*Work instruction*.
Please copy exactly the line that contains "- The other" and every line after it through the end of the records, leaving the pictures out.
[Data for analysis Boundary: Start]
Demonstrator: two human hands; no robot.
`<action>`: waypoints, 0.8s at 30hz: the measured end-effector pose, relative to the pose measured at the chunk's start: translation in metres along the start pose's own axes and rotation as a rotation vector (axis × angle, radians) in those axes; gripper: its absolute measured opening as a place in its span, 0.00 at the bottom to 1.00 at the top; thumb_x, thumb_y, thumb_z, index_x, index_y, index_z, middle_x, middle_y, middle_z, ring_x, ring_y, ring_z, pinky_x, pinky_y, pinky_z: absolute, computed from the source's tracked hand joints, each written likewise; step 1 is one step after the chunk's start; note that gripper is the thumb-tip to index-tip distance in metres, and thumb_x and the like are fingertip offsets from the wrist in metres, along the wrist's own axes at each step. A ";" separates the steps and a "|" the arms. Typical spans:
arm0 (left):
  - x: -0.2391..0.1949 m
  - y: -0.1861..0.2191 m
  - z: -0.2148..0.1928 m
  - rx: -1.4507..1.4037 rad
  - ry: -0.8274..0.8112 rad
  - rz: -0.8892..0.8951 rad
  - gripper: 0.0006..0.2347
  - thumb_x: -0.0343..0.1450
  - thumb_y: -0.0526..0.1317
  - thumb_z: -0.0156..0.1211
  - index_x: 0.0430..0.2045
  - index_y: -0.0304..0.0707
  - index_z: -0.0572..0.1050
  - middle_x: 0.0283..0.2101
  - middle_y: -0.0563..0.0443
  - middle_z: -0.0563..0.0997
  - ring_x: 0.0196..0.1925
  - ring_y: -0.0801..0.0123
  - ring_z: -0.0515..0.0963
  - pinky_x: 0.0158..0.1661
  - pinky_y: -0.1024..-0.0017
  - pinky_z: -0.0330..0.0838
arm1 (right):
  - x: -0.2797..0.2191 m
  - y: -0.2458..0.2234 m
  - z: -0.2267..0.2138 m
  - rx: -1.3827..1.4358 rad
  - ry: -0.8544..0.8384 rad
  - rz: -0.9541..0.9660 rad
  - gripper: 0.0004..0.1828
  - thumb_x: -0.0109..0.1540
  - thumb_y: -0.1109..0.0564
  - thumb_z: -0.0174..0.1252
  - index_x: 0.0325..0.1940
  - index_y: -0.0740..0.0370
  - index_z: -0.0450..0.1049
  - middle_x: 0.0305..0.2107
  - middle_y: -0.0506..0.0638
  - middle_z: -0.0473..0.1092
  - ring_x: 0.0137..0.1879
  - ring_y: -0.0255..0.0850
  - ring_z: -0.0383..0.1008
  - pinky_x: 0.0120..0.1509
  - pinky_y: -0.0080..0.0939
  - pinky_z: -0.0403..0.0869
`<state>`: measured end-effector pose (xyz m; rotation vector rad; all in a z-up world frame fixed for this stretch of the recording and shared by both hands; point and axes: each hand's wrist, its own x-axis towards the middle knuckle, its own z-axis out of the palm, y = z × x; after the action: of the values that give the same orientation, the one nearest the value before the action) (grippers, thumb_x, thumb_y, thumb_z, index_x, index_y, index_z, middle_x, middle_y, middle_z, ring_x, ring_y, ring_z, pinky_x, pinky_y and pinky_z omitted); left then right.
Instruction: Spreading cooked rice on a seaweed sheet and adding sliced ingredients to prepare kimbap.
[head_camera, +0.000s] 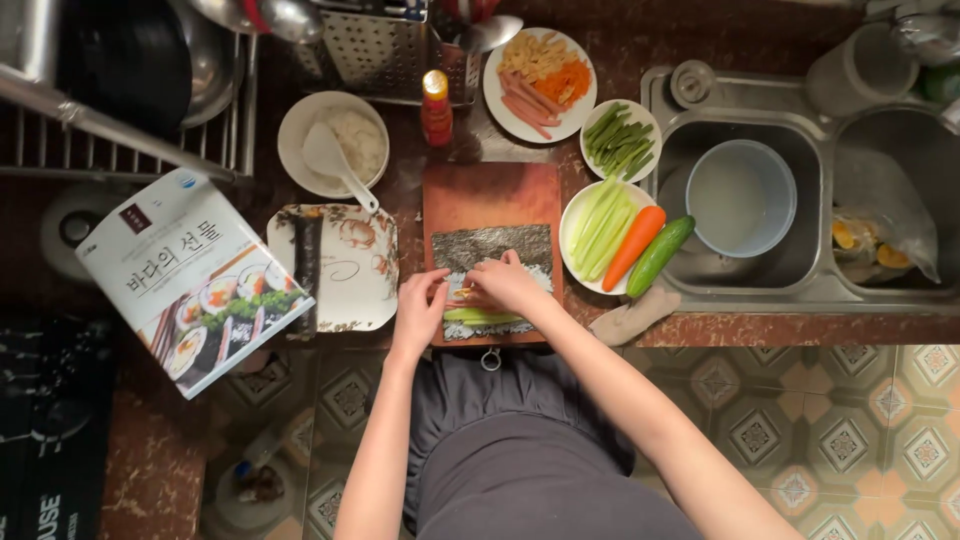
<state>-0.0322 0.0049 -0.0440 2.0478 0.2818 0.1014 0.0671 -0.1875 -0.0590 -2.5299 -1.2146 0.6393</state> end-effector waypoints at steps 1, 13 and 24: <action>-0.003 -0.003 0.001 0.001 0.002 0.000 0.10 0.72 0.36 0.61 0.46 0.38 0.80 0.43 0.44 0.81 0.46 0.53 0.78 0.50 0.61 0.72 | 0.000 -0.007 -0.005 0.000 0.000 -0.002 0.11 0.63 0.44 0.60 0.45 0.47 0.79 0.36 0.46 0.77 0.49 0.42 0.76 0.58 0.51 0.59; 0.001 -0.007 0.007 0.154 -0.139 0.149 0.10 0.67 0.36 0.66 0.42 0.39 0.81 0.42 0.46 0.79 0.48 0.51 0.76 0.50 0.59 0.71 | -0.022 0.005 0.009 0.430 0.192 0.120 0.19 0.57 0.57 0.67 0.52 0.58 0.79 0.38 0.56 0.76 0.46 0.52 0.77 0.53 0.49 0.74; 0.012 -0.002 -0.002 0.354 -0.269 0.256 0.13 0.64 0.37 0.68 0.42 0.41 0.80 0.42 0.52 0.79 0.49 0.57 0.75 0.50 0.58 0.66 | -0.019 0.002 0.031 0.404 0.302 0.100 0.10 0.59 0.56 0.66 0.44 0.57 0.82 0.39 0.54 0.77 0.46 0.51 0.78 0.51 0.47 0.75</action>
<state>-0.0211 0.0103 -0.0450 2.4102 -0.1426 -0.0732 0.0429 -0.2022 -0.0816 -2.2509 -0.7707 0.4469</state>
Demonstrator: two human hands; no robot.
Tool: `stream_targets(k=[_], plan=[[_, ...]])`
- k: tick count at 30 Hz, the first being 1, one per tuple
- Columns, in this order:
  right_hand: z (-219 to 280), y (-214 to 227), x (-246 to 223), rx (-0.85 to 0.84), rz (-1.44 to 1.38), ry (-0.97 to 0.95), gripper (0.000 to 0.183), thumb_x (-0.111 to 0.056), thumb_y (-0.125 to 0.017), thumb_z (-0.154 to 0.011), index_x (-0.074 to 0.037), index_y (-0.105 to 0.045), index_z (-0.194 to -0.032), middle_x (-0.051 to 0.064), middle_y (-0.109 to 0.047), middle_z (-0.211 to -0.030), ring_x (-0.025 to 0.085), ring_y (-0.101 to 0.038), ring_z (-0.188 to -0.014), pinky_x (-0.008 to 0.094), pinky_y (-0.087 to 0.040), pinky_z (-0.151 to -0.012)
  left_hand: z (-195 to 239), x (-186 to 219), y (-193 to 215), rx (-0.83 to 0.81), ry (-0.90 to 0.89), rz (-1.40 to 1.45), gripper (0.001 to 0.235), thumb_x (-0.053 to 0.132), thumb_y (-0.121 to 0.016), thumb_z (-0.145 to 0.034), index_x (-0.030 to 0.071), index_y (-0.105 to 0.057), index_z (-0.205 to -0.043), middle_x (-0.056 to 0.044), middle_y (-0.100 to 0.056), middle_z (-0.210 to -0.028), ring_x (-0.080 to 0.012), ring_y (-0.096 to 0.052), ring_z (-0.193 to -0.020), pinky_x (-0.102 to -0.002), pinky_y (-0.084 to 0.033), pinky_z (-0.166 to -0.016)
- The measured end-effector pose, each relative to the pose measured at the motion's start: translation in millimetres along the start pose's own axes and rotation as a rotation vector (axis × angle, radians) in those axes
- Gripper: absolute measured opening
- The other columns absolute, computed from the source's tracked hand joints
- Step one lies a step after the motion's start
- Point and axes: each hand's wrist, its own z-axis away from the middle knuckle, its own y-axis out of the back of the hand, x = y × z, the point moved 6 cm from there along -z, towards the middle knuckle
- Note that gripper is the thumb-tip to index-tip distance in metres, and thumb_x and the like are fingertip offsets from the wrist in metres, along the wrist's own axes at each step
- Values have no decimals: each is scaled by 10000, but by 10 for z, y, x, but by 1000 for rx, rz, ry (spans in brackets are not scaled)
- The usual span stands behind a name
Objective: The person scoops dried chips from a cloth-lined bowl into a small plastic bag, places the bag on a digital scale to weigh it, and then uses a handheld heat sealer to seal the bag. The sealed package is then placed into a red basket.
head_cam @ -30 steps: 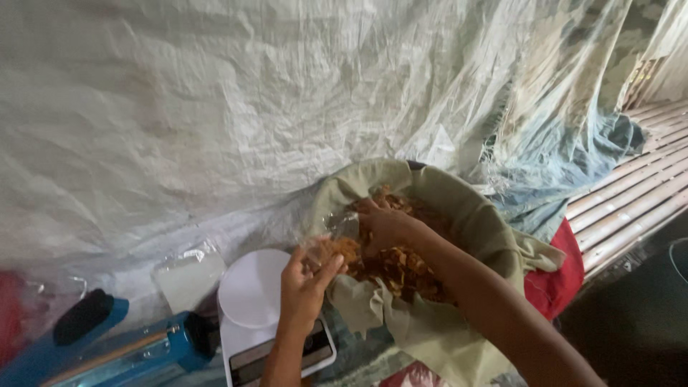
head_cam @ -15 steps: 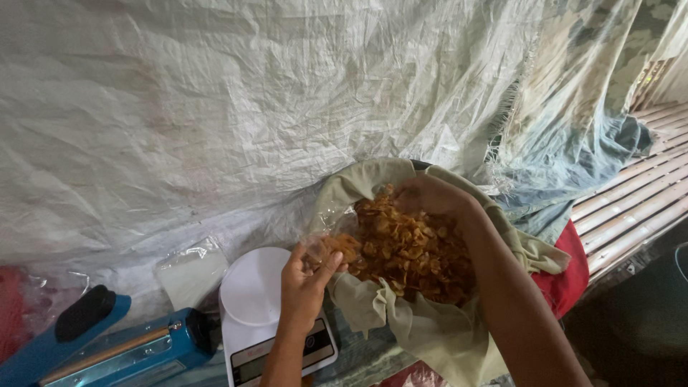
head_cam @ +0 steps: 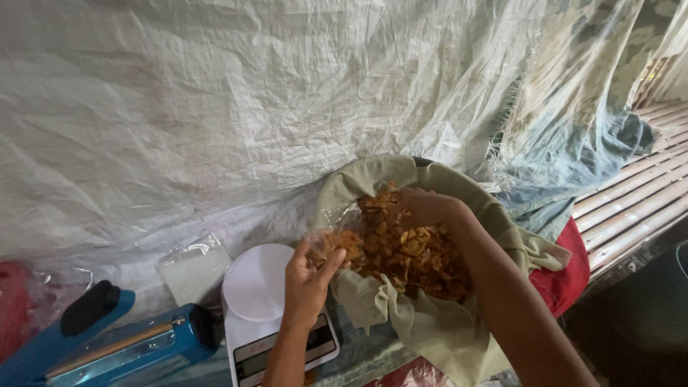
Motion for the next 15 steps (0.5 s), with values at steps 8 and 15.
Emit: stream_targets(k=[8, 15], plan=[[-120, -116, 271, -65, 47, -187, 335, -117, -585, -953, -291, -789, -1154, -30, -631, -1413, 237, -506, -1378, 726, -260, -1171, 11, 8, 15, 57, 110, -41, 403, 137, -768, -877, 62, -674, -1262, -94, -665, -1014, -207, -727, -889, -380, -684, -794], [-28, -36, -65, -41, 163, -139, 273, -384, -751, -874, -243, -763, -1108, 21, -701, -1140, 212, -591, -1125, 532, -422, -1035, 2, -72, 38, 32, 80, -44, 385, 134, -767, -894, 9, -670, -1244, -140, -719, -1069, -213, -739, -901, -374, -680, -797]])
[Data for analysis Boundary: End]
*Exercise output*.
- The other columns absolute, computed from the source's tracked hand joints
- Step one lies a step after the motion's start
- Point and axes: each hand's wrist, its own z-axis away from the middle knuckle, its own y-axis out of the back of the hand, x = y × z, the point moved 6 cm from there along -z, towards the middle knuckle
- Note that gripper is the thumb-tip to index-tip distance in metres, and thumb_x and the like are fingertip offsets from the wrist in metres, along the wrist's own axes at each step
- Values have no decimals: each is scaled by 10000, but by 10 for z, y, x, but by 1000 for rx, rz, ry (spans in brackets are not scaled)
- The usual span stands behind a name
Objective: The person scoops dried chips from a cloth-lined bowl into a small plastic bag, places the bag on a digital scale to weigh it, and then uses a handheld heat sealer to seal the bag. The sealed package is then placed into a red basket.
head_cam @ -30 steps: 
head_cam @ -15 steps: 
head_cam @ +0 steps: 
Motion for the next 15 steps (0.5 s), with values at steps 8 and 15.
Emit: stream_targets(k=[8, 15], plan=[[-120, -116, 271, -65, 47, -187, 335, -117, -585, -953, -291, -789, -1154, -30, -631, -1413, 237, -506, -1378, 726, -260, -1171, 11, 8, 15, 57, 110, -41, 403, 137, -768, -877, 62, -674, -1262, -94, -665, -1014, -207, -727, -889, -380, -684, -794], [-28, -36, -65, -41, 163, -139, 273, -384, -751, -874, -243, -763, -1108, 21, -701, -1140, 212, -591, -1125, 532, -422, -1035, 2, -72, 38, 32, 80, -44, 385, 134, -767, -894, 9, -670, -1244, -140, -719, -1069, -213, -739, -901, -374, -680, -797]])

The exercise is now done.